Blanket statement 2: ‘The majority of people in eating disorder closed internet groups don’t want to recover and they have been in these groups for a long time’. Did they even go into the sites and actually engage?? Yes there are those in these groups who have had an ED for a very long time, it’s become a way of life/compromise and many are happy to admit a miserable life. But they are unable for many reasons to recover. Bad treatment, disbelieving doctors, old out-dated therapies, perceived fears etc all add to their inability to move forward.  Here’s where the statement is wrong – there are thousands of new eating disorder sufferers in these sites. They are either undiagnosed or in early stages of treatment. They don’t know if they can recover because the ED voice is very loud saying they shouldn’t. So people take this as a statement that they don’t want to recover at all. They take it at face value INSTEAD of realising the ED voice is the one doing ALL the talking. These young kids are at the mercy of these sites and the tricks they learn which only deepens the ED and helps them side step treatment. Given the opportunity to get treatment and to be able to reach a stage of at least mid recovery, these young kids will tell you they WANT to recover that they don’t want to stay with the ED.

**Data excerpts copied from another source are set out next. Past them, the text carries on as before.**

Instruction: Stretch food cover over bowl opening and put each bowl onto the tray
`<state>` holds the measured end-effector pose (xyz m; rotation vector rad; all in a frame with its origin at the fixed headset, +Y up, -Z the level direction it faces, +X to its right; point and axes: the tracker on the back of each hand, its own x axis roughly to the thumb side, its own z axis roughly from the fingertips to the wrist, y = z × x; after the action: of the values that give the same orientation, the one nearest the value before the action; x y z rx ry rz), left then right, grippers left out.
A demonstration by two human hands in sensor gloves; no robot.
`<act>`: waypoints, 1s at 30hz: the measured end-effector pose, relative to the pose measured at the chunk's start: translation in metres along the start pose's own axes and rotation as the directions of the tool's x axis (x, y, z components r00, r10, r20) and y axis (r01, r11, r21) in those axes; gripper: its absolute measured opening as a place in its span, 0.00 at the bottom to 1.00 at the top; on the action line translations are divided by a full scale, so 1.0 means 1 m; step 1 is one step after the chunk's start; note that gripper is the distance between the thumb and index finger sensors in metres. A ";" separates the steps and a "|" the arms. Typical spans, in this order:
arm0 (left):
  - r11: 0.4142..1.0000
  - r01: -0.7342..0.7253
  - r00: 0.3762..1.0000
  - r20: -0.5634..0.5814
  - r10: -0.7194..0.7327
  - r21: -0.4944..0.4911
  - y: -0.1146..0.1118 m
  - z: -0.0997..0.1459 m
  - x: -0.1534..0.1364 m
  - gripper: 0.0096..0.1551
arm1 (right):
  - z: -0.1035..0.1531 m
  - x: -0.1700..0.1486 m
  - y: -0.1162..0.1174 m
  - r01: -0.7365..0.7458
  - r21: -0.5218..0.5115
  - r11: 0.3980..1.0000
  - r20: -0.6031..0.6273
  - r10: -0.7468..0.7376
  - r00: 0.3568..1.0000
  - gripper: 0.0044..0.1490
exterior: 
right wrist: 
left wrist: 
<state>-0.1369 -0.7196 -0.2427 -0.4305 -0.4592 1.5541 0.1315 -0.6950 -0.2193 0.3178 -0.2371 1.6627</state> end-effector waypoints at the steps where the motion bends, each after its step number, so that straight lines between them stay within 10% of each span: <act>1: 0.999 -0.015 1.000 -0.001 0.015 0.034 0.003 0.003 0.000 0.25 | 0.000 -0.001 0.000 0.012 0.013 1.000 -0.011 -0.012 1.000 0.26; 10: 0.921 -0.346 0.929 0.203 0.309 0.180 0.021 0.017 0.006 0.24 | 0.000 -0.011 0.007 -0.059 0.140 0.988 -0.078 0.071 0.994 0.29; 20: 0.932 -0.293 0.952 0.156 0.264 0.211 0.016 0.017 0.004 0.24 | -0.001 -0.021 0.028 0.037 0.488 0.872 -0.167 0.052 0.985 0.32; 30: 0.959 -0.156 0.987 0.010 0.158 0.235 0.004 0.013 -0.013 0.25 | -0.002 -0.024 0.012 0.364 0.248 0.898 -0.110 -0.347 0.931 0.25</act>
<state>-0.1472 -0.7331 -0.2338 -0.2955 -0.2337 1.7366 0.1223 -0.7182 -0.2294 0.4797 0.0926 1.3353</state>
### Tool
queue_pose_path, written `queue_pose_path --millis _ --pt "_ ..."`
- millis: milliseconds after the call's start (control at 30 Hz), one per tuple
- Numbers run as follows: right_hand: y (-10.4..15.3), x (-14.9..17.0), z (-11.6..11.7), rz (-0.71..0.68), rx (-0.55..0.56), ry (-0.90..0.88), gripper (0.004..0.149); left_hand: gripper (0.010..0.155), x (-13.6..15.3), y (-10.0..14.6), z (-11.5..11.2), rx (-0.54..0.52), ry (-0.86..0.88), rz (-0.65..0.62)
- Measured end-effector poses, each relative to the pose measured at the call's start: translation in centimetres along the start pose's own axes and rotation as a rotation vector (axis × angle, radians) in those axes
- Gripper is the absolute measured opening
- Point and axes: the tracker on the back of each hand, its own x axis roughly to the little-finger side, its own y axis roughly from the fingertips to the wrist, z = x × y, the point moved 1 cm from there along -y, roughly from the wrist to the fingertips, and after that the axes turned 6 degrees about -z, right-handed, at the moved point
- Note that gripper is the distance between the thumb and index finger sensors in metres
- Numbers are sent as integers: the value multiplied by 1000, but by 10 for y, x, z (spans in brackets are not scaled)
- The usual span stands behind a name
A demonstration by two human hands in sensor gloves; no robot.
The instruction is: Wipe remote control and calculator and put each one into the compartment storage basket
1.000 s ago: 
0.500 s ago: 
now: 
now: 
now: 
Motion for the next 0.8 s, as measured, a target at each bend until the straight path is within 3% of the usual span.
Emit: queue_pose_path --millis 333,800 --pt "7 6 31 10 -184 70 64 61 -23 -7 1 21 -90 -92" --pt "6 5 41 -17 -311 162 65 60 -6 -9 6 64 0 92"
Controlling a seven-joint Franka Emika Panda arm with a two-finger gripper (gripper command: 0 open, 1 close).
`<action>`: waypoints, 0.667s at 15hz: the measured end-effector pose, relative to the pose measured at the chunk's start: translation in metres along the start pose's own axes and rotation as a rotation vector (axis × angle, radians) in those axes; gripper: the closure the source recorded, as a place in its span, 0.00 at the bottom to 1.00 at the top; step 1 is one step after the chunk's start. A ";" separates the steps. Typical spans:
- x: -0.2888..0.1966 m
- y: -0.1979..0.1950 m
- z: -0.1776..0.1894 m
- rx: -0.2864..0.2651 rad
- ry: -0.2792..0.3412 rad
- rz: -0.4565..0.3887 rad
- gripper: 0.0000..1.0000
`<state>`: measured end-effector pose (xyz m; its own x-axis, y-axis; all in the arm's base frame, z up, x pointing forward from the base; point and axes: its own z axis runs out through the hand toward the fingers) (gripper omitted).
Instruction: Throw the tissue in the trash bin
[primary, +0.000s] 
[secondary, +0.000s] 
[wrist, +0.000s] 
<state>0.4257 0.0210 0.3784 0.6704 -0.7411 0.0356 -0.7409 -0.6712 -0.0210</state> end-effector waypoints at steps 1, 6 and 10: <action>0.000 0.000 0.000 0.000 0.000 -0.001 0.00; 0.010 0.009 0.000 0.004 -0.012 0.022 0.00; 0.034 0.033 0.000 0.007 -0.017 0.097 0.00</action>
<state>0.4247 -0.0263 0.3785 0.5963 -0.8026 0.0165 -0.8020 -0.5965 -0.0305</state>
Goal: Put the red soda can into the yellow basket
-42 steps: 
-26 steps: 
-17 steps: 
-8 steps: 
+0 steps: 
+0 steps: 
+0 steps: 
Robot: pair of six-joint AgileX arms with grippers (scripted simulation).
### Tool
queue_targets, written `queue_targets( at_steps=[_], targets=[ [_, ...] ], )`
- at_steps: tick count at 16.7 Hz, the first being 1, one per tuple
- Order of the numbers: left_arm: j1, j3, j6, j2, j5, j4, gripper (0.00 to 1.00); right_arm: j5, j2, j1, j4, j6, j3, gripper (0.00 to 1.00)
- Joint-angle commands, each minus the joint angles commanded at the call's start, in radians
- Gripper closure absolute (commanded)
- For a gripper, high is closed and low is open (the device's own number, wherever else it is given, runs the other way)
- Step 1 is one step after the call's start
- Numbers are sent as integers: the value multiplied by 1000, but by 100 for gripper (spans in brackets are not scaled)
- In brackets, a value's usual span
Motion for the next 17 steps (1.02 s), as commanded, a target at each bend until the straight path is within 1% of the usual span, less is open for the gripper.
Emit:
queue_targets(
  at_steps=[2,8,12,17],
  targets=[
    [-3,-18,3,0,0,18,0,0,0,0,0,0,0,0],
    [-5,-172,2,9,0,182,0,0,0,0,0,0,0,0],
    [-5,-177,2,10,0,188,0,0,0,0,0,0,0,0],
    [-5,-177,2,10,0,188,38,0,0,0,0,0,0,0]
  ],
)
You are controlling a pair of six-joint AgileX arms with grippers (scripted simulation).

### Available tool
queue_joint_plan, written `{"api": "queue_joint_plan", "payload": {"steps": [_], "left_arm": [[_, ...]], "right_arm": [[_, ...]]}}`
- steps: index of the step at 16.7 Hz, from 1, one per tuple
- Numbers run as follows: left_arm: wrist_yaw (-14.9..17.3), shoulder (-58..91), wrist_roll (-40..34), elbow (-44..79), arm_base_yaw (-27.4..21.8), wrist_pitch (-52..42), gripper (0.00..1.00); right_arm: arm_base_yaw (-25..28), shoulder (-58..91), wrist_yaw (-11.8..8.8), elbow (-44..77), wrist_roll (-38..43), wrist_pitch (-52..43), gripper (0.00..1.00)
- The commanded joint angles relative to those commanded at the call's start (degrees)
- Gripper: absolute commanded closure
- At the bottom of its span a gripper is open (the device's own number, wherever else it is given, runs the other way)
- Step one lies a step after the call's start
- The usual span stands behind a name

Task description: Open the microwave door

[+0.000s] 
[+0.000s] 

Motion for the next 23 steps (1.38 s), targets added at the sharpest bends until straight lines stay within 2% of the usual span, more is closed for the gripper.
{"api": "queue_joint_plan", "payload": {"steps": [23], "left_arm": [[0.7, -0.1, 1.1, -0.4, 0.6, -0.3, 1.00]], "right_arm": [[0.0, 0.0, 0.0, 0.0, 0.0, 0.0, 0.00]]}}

Groups such as International Eating Disorder Action take on as many of these social media reporting and groups from governments to treatment centres to get the message across. I am proud to below but find I cannot keep up with the constant need to engage at all levels of society to fix the erroneous ideas of eating disorders. It will take every person we can get to help fix this so finally we can get the true message across about eating disorders.

PS. I finally updated Sophie’s story page. How slack is that. I haven’t actually updated it for about 3 years and much has changed since I wrote the last paragraphs. Like ‘she has fully recovered’ for one!!!!